- _Exercise_: All lines from the first line of the material up to and including the line with "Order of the" must be copied exactly, and no others.

- _Supplied data_:

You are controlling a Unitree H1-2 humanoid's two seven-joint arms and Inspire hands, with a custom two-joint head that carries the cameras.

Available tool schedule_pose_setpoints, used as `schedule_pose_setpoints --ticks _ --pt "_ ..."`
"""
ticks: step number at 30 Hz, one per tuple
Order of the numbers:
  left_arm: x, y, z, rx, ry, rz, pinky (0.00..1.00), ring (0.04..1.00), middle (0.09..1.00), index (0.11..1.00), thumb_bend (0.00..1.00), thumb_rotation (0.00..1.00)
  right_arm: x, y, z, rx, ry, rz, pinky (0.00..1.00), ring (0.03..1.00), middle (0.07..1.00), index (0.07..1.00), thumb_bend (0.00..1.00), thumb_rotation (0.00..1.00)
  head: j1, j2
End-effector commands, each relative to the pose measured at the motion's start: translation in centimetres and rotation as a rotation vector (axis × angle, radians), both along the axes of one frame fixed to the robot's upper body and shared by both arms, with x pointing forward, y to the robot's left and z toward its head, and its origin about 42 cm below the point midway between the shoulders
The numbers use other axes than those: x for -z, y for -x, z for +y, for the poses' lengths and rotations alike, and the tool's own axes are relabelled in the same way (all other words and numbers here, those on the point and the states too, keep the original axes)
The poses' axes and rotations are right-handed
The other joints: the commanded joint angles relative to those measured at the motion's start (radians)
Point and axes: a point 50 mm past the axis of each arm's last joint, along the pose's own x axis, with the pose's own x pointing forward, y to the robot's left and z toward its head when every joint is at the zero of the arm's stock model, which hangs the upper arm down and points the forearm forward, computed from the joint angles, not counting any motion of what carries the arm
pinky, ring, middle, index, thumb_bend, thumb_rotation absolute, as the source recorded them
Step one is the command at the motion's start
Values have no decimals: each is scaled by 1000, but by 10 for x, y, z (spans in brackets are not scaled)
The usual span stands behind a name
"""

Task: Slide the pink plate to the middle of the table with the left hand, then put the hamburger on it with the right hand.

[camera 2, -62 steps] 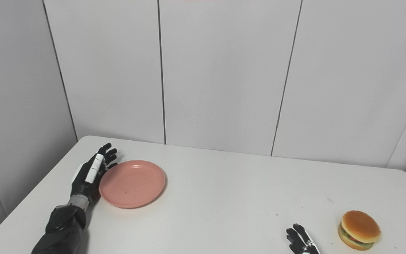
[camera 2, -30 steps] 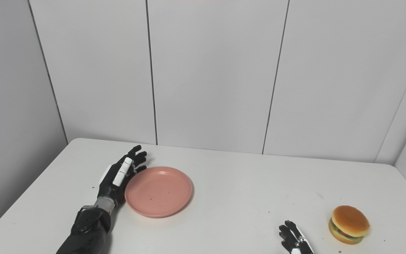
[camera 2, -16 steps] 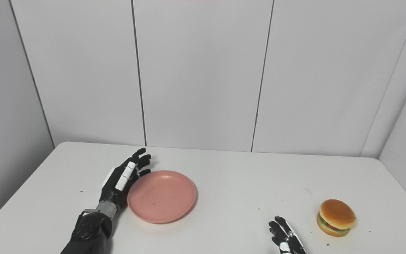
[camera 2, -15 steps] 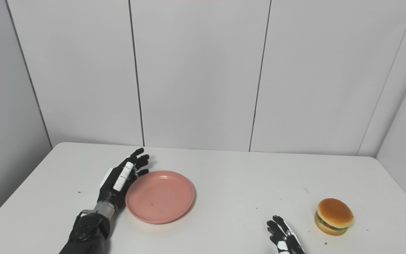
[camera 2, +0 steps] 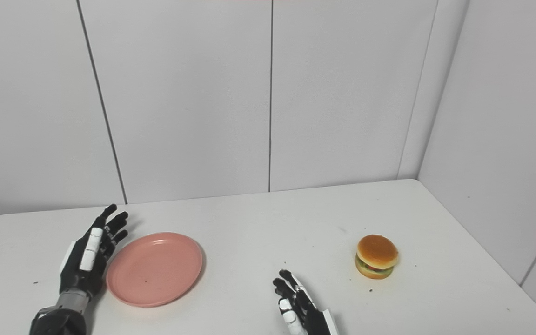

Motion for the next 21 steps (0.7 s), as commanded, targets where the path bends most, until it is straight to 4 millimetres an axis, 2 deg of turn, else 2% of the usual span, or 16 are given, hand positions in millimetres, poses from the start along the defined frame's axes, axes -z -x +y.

- _Solved exercise_:
You are controlling a Unitree H1-2 humanoid's two seven-joint arms and Inspire hands, with a custom two-joint head that carries the cameras.

Available tool schedule_pose_setpoints, used as `schedule_pose_setpoints --ticks _ --pt "_ ..."`
"""
ticks: step number at 30 Hz, one per tuple
Order of the numbers:

With that, the exercise is finished.